Despite a combined 44 years of experience, Hutson (formerly of multiple Viacom networks) and Negri (formerly of Sony/BMG Music) both found themselves out of jobs thanks to an uncertain economy. Once thing the pair was certain about was the public’s need for something different. They pooled their resources together and began formulating what would become Chapter3.tv. “I put in $5,000, my partner put in $10,000—that’s how we did our first show, WTF?,” recalls Hutson. “[Negri] had a whole bunch of equipment from working with Sony, and we just went to work. I’ve been living off of [Chapter3.tv] ever since I got laid off.”
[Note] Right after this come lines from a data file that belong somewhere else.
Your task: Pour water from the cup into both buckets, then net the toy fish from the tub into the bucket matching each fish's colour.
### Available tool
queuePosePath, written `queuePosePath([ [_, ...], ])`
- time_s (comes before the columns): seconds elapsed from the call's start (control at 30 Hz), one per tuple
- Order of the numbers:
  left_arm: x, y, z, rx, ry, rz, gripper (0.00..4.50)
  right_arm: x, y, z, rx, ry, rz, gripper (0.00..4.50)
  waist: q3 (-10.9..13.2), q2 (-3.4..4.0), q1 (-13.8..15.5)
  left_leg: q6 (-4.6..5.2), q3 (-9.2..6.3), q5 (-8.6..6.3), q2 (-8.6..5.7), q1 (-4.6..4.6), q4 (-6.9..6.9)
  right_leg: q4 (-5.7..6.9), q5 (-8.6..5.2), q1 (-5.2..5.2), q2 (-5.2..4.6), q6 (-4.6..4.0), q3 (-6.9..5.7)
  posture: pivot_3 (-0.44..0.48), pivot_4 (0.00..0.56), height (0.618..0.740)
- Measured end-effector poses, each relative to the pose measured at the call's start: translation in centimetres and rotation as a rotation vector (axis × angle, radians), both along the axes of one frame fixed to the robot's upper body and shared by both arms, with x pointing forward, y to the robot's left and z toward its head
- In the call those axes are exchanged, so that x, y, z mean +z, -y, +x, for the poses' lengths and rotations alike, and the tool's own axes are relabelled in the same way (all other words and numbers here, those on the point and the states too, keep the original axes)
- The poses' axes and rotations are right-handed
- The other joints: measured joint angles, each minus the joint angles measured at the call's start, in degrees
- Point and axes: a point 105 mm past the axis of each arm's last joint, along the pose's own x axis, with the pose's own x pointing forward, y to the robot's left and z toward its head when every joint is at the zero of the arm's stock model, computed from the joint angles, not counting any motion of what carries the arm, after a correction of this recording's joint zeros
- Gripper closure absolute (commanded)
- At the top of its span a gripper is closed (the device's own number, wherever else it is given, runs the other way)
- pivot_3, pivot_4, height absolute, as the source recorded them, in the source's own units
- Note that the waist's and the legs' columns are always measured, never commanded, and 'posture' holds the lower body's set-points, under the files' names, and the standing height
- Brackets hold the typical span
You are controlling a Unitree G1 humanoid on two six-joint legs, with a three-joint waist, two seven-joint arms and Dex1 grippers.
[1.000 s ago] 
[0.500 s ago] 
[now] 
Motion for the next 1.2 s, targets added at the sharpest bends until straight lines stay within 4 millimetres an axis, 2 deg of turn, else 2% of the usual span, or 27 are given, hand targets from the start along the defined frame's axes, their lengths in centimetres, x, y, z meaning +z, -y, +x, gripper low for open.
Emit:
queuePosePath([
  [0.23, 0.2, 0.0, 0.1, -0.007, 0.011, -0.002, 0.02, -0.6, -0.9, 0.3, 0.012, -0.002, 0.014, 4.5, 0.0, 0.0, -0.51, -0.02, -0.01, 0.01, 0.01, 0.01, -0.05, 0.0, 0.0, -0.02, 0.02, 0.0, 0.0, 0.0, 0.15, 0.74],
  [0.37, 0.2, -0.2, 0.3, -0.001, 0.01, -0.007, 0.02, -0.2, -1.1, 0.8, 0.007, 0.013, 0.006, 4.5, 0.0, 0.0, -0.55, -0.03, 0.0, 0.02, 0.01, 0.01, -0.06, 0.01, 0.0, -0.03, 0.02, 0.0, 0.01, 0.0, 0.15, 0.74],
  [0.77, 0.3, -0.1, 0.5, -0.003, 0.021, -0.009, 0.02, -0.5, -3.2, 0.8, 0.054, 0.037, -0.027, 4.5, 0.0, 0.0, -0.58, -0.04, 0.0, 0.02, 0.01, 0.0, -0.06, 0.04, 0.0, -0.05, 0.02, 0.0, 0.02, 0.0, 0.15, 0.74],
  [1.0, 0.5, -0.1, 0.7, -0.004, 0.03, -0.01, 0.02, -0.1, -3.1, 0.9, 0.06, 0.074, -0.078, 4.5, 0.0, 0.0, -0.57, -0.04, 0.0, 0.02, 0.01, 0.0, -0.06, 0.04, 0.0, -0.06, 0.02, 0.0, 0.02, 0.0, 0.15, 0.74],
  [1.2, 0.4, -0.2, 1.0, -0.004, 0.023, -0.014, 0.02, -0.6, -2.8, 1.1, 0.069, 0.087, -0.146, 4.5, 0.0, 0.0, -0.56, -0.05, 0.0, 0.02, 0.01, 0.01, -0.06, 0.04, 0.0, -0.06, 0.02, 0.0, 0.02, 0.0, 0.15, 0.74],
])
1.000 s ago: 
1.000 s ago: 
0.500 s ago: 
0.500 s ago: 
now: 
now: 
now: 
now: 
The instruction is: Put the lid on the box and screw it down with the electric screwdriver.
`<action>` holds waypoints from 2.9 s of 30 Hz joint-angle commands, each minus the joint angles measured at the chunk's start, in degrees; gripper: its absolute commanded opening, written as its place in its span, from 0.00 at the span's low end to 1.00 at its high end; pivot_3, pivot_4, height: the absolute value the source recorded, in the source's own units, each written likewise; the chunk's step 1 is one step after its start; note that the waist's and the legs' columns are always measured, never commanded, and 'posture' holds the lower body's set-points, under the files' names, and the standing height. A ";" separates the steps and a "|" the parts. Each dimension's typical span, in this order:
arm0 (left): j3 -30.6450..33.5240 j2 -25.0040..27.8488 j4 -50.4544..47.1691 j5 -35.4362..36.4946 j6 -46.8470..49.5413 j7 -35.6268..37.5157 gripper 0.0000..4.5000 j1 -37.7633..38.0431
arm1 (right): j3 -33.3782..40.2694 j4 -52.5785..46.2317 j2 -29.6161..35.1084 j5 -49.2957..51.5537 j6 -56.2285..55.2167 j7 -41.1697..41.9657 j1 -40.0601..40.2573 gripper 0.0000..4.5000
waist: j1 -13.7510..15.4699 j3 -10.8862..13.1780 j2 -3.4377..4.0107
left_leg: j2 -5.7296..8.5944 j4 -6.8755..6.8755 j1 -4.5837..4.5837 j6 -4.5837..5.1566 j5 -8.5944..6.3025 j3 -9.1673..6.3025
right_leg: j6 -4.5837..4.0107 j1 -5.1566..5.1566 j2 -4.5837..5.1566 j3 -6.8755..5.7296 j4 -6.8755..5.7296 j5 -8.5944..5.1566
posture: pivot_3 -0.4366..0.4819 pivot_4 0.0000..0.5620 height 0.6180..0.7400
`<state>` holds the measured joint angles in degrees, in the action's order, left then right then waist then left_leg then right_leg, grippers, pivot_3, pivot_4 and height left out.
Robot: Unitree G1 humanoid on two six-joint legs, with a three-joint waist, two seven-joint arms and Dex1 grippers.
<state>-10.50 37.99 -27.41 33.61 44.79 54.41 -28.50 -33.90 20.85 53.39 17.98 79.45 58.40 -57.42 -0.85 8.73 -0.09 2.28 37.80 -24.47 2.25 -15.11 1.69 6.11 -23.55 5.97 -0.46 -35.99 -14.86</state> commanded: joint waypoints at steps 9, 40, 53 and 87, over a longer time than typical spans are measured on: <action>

One move that helped launch Chapter3.tv so rapidly was working with sponsors to create branded programs also known as “advertaintent,” which is the practice of creating programs based on paying companies’ desired target markets. “I found that the larger brands were getting bombarded by [already completed] movies and projects that wanted their brands,” says Hutson. “What I felt those companies really wanted was something very authentic and brand specific instead. So that’s how we create content. Our original ideas are specific to what the companies are looking for.”
Going one step further than the average Web-based content, all Chapter3.tv programs are specifically produced for mobile-device viewing. This makes the shows just as on-the-go as their viewers. This past Labor Day, Chapter3.tv launched The Girls Bathroom, a weekly Web series that follows four Black teenage girls as they hold on to a virtuous pact. Each episode is just five minutes long making it easily accessible to multi-tasking and easily distracted teens. “We’ve worked with 10 to 12 advertisers, and they all say five minutes is enough,” Huston explains. “We’re trying to cut stuff down!”
This unique approach in both platform and length has already set Chapter3.tv apart from the pack. In just a matter of weeks, the company’s Website has already captured a respectable 12,000 hits. In addition to The Girls Bathroom, which has its season finale October 31st at 4pm, the fall lineup includes The Black Women Rock Experience!, a weekly Web series that follows poet Jessica Care Moore as she forms a world tour; TAWTK: The Audience Wants to Know, a live Q&A on the latest movies and TV shows; and the aforementioned WTF?, a short daily look at some of the most ridiculous videos, news and sightings online.
Planning for the future, Huston and Negri have plans to acquire more content and more corporate brand partners. Specifically, they look to partner The Girls Bathroom with a media acquisitions company. “It sounds so cliché, but I really study companies and know their worth by reading magazines like Black Enterprise,” says Huston. “You have to know where the money is, and know how to ask for it. Watch, in six months I’ll be able to say I signed with some major corporations.” We’ll just have to wait and see.